Task brief: Return copies of the lines below that mention "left".

Data section:

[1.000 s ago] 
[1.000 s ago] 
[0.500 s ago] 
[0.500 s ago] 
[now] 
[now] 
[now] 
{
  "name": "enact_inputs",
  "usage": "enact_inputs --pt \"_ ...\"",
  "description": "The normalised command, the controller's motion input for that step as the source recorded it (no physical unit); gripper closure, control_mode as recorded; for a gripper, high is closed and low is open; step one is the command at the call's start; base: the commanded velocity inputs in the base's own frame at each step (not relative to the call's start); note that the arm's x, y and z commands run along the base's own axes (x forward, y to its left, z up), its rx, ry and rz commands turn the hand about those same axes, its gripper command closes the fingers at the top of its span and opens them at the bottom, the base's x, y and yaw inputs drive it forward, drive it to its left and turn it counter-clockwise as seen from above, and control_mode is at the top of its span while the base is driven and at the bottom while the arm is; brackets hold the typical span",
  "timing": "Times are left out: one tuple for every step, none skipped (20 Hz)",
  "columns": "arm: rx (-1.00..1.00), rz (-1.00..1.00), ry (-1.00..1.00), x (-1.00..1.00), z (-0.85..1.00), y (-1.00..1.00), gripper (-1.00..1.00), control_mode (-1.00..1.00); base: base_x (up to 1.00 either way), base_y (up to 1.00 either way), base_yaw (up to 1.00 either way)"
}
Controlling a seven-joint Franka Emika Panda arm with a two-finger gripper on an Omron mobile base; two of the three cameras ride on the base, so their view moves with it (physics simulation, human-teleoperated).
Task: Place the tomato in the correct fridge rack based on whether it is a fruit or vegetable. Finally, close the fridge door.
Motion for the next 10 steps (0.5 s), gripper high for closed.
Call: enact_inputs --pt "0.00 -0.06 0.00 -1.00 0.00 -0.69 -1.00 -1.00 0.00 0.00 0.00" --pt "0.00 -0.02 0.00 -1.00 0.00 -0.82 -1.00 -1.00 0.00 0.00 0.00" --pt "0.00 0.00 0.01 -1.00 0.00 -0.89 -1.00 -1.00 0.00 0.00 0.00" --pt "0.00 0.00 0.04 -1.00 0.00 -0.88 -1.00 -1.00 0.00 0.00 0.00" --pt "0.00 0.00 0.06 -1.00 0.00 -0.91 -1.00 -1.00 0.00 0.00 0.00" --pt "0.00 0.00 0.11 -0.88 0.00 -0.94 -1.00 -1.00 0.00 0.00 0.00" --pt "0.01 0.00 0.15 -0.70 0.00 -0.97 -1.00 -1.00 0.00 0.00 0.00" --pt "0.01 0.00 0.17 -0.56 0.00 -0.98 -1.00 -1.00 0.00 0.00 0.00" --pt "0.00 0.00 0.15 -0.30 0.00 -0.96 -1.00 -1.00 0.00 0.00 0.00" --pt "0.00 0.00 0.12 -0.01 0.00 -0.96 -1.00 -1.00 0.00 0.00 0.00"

Output for this task:
  "description": "The normalised command, the controller's motion input for that step as the source recorded it (no physical unit); gripper closure, control_mode as recorded; for a gripper, high is closed and low is open; step one is the command at the call's start; base: the commanded velocity inputs in the base's own frame at each step (not relative to the call's start); note that the arm's x, y and z commands run along the base's own axes (x forward, y to its left, z up), its rx, ry and rz commands turn the hand about those same axes, its gripper command closes the fingers at the top of its span and opens them at the bottom, the base's x, y and yaw inputs drive it forward, drive it to its left and turn it counter-clockwise as seen from above, and control_mode is at the top of its span while the base is driven and at the bottom while the arm is; brackets hold the typical span",
  "timing": "Times are left out: one tuple for every step, none skipped (20 Hz)",

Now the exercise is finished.